What this task involves:
With no edits of any kind, print each record that follows.

____

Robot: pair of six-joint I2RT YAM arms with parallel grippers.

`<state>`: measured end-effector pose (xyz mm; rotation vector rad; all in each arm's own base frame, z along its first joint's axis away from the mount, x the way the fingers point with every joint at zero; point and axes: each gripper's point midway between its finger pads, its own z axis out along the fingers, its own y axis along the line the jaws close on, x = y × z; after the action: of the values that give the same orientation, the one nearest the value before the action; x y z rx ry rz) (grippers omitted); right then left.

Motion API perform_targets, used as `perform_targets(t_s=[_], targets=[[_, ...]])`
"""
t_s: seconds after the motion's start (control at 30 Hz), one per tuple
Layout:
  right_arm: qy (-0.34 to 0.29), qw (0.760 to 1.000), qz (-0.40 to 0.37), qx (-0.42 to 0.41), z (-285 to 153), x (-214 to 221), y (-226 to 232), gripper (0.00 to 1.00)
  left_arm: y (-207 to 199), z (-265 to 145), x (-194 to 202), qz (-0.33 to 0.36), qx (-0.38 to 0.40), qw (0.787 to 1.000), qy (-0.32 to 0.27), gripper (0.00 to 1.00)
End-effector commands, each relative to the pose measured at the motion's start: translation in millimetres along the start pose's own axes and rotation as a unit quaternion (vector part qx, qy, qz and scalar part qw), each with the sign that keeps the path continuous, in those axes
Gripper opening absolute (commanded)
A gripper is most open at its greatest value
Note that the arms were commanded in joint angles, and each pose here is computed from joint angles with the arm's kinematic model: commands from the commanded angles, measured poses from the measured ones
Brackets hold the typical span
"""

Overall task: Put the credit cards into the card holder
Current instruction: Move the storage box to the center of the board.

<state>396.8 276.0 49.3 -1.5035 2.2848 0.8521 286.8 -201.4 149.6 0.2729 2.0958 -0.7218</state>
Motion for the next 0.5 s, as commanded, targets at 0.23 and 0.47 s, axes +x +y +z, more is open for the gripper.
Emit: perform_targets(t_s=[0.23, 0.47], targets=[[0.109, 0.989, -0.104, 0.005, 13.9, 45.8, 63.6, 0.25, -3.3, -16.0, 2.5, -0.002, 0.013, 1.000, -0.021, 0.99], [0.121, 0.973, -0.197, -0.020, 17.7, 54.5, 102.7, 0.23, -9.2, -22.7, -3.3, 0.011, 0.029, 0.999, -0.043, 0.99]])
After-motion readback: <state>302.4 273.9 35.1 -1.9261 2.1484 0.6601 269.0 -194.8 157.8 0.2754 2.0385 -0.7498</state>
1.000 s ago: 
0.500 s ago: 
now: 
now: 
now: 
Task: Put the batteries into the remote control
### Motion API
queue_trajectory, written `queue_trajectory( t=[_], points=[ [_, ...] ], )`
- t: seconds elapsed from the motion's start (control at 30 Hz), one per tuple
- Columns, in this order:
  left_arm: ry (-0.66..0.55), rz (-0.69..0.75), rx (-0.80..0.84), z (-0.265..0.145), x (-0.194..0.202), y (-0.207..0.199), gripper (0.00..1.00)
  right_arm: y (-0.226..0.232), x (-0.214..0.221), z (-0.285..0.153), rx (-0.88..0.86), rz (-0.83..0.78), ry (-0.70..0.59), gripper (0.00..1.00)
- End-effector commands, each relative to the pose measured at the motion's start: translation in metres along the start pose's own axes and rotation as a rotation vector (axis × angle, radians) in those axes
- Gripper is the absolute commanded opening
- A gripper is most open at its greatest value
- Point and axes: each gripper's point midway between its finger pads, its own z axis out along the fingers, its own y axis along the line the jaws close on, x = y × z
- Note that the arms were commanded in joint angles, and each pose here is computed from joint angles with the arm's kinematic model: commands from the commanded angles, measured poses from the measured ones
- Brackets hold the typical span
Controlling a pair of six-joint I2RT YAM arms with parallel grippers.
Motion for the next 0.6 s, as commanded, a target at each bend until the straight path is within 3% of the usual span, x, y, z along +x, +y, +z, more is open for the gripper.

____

Response to the exercise:
Robot: pair of six-joint I2RT YAM arms with parallel grippers.

`<state>`: measured end-effector pose (xyz mm; rotation vector rad; all in each arm's own base frame, z along its first joint's axis away from the mount, x the way the fingers point with every joint at zero; point and axes: each gripper's point midway between its finger pads, its own z axis out along the fingers, its own y axis along the line the jaws close on, x = y × z; after the action: of the values that give the same orientation, the one nearest the value before the action; x y z rx ry rz) (grippers omitted); right then left.

Motion API perform_targets, used as `perform_targets(t_s=[_], targets=[[_, ...]])`
"""
t_s: seconds after the motion's start (control at 30 Hz), one per tuple
Layout:
  right_arm: qy (-0.34 to 0.29), qw (0.760 to 1.000), qz (-0.40 to 0.37), qx (-0.42 to 0.41), z (-285 to 153), x (-214 to 221), y (-226 to 232), gripper (0.00 to 1.00)
  left_arm: y (-207 to 199), z (-265 to 145), x (-194 to 202), qz (-0.33 to 0.36), qx (-0.38 to 0.40), qw (0.787 to 1.000), qy (-0.32 to 0.27), gripper (0.00 to 1.00)
End-effector commands, each relative to the pose measured at the motion's start: translation in millimetres along the start pose's own axes and rotation as a unit quaternion (vector part qx, qy, qz and scalar part qw), each with the sign that keeps the path continuous, in those axes
Gripper opening absolute (commanded)
A gripper is most open at its greatest value
Note that the arms were commanded in joint angles, and each pose here is computed from joint angles with the arm's kinematic model: commands from the commanded angles, measured poses from the measured ones
Brackets hold the typical span
"""

Overall task: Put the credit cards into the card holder
Current instruction: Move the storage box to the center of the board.

<state>396.8 276.0 49.3 -1.5035 2.2848 0.8521 286.8 -201.4 149.6 0.2729 2.0958 -0.7218</state>
Motion for the next 0.5 s, as commanded, targets at 0.23 and 0.47 s, axes +x +y +z, more is open for the gripper.
Emit: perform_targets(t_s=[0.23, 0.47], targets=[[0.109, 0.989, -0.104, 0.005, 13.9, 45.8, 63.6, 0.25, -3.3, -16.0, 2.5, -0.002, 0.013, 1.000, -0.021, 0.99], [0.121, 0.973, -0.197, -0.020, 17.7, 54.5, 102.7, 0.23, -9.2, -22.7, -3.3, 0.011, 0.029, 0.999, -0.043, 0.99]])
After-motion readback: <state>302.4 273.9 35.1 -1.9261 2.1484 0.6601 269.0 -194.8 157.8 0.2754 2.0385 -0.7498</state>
1.000 s ago: 
0.500 s ago: 
now: 
now: 
now: 
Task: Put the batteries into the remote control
### Motion API
queue_trajectory, written `queue_trajectory( t=[_], points=[ [_, ...] ], )`
- t: seconds elapsed from the motion's start (control at 30 Hz), one per tuple
- Columns, in this order:
  left_arm: ry (-0.66..0.55), rz (-0.69..0.75), rx (-0.80..0.84), z (-0.265..0.145), x (-0.194..0.202), y (-0.207..0.199), gripper (0.00..1.00)
  right_arm: y (-0.226..0.232), x (-0.214..0.221), z (-0.285..0.153), rx (-0.88..0.86), rz (-0.83..0.78), ry (-0.70..0.59), gripper (0.00..1.00)
- End-effector commands, each relative to the pose measured at the motion's start: translation in metres along the start pose's own axes and rotation as a rotation vector (axis × angle, radians) in those axes
- Gripper is the absolute commanded opening
- A gripper is most open at its greatest value
- Point and axes: each gripper's point midway between its finger pads, its own z axis out along the fingers, its own y axis along the line the jaws close on, x = y × z
- Note that the arms were commanded in joint angles, and each pose here is computed from joint angles with the arm's kinematic model: commands from the commanded angles, measured poses from the measured ones
- Brackets hold the typical span
Controlling a pair of six-joint I2RT YAM arms with parallel grippers.
Motion for the next 0.6 s, as commanded, a target at each bend until the straight path is within 3% of the usual span, x, y, z along +x, +y, +z, more is open for the gripper.

The exercise requires no additional output.